**Instructions to follow**: Return every line of the listing below so that it matches the original exactly.

**Input data**:
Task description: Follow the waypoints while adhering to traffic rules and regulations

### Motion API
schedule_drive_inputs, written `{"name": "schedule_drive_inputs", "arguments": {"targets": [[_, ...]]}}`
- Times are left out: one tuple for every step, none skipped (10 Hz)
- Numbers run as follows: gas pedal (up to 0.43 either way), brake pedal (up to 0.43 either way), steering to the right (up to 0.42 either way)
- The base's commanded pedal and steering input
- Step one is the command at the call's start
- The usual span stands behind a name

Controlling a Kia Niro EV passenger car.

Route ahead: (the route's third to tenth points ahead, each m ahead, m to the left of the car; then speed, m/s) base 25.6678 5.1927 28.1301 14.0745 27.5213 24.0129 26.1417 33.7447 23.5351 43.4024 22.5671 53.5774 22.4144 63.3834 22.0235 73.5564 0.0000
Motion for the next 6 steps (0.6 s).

**Solution for this exercise**:
Task description: Follow the waypoints while adhering to traffic rules and regulations

### Motion API
schedule_drive_inputs, written `{"name": "schedule_drive_inputs", "arguments": {"targets": [[_, ...]]}}`
- Times are left out: one tuple for every step, none skipped (10 Hz)
- Numbers run as follows: gas pedal (up to 0.43 either way), brake pedal (up to 0.43 either way), steering to the right (up to 0.42 either way)
- The base's commanded pedal and steering input
- Step one is the command at the call's start
- The usual span stands behind a name

Controlling a Kia Niro EV passenger car.

Route ahead: (the route's third to tenth points ahead, each m ahead, m to the left of the car; then speed, m/s) base 25.6678 5.1927 28.1301 14.0745 27.5213 24.0129 26.1417 33.7447 23.5351 43.4024 22.5671 53.5774 22.4144 63.3834 22.0235 73.5564 0.0000
Motion for the next 6 steps (0.6 s).

With that, the answer is finished.